§ **BRIEF**
Repeat exactly, and only, the lines below starting at the line that contains "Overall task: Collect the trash" and ending at the line that contains "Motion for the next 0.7", inclusive of both.

§ **Recorded data**
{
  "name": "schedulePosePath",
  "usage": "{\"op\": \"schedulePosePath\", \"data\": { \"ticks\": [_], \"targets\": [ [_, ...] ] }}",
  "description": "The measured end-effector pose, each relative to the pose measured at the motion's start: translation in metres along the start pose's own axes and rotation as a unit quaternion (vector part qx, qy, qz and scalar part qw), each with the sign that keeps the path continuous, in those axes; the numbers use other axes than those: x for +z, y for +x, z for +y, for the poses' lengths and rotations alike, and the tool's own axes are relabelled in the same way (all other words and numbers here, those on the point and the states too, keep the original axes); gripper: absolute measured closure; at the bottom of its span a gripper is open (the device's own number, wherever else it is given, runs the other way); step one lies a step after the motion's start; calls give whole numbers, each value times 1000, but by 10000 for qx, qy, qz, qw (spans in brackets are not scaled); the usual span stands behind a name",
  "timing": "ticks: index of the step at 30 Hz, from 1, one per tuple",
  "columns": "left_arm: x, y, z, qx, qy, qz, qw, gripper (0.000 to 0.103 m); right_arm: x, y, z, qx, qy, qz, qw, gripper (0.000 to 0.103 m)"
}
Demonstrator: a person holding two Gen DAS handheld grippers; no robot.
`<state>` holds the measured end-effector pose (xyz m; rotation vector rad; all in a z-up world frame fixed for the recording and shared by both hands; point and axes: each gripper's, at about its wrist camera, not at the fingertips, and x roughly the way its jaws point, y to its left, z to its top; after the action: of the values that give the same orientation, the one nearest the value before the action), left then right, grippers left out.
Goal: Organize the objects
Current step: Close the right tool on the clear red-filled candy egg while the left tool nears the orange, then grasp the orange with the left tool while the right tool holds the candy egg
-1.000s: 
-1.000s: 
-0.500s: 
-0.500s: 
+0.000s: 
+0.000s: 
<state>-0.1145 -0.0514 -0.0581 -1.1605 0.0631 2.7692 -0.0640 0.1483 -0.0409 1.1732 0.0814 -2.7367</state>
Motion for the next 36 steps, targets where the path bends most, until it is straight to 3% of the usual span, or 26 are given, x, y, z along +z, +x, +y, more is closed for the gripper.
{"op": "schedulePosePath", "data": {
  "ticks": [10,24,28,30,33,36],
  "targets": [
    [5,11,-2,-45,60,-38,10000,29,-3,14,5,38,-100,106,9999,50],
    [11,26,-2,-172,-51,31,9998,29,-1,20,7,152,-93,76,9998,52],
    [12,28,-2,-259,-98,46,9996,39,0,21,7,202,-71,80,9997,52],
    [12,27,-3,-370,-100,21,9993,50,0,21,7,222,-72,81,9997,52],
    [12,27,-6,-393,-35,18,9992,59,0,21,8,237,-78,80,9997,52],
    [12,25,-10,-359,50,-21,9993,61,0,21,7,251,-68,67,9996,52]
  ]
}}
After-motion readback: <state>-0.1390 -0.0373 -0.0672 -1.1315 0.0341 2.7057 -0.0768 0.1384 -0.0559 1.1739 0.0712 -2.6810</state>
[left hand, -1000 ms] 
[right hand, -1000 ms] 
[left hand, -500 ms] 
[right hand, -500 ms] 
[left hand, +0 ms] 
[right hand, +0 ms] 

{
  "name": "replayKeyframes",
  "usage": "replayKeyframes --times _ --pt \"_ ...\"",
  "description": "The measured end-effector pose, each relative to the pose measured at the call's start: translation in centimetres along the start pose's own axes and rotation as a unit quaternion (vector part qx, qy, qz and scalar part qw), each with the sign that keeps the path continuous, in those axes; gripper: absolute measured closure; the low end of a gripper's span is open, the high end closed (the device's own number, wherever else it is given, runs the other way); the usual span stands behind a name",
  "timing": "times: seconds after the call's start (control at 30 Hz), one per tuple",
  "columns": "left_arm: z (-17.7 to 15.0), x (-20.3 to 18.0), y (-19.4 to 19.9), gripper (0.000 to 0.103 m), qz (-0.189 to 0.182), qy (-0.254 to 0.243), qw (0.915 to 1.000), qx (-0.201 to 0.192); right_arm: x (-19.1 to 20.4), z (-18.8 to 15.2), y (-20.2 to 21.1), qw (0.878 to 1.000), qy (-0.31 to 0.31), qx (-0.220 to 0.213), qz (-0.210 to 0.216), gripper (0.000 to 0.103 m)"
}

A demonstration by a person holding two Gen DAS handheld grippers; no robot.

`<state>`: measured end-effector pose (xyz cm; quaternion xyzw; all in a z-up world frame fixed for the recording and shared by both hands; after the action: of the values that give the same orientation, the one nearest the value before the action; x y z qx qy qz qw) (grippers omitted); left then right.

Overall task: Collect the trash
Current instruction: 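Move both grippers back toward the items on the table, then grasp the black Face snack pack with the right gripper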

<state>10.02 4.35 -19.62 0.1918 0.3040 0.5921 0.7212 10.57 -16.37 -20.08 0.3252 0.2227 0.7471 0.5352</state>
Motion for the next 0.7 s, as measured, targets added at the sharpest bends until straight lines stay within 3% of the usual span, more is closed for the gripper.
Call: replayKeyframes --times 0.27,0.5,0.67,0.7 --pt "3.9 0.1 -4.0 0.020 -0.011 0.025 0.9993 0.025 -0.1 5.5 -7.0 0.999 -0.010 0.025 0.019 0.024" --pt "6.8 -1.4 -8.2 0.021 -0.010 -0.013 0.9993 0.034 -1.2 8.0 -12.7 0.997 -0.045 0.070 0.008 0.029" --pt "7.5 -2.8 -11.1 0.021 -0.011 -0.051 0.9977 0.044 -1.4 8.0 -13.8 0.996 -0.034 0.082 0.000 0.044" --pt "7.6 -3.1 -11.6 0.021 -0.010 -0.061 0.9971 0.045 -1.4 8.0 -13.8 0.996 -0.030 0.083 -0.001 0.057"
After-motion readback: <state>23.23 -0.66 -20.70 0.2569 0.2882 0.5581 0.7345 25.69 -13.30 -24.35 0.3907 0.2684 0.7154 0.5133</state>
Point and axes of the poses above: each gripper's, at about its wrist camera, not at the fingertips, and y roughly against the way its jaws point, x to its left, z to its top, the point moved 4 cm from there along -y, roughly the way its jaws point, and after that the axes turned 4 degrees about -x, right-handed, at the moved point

§ **YOUR SOLUTION**
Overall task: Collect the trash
Current instruction: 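Move both grippers back toward the items on the table, then grasp the black Face snack pack with the right gripper
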
<state>10.02 4.35 -19.62 0.1918 0.3040 0.5921 0.7212 10.57 -16.37 -20.08 0.3252 0.2227 0.7471 0.5352</state>
Motion for the next 0.7 s, as measured, targets added at the sharpest bends until straight lines stay within 3% of the usual span, more is closed for the gripper.

What has been written completes the answer.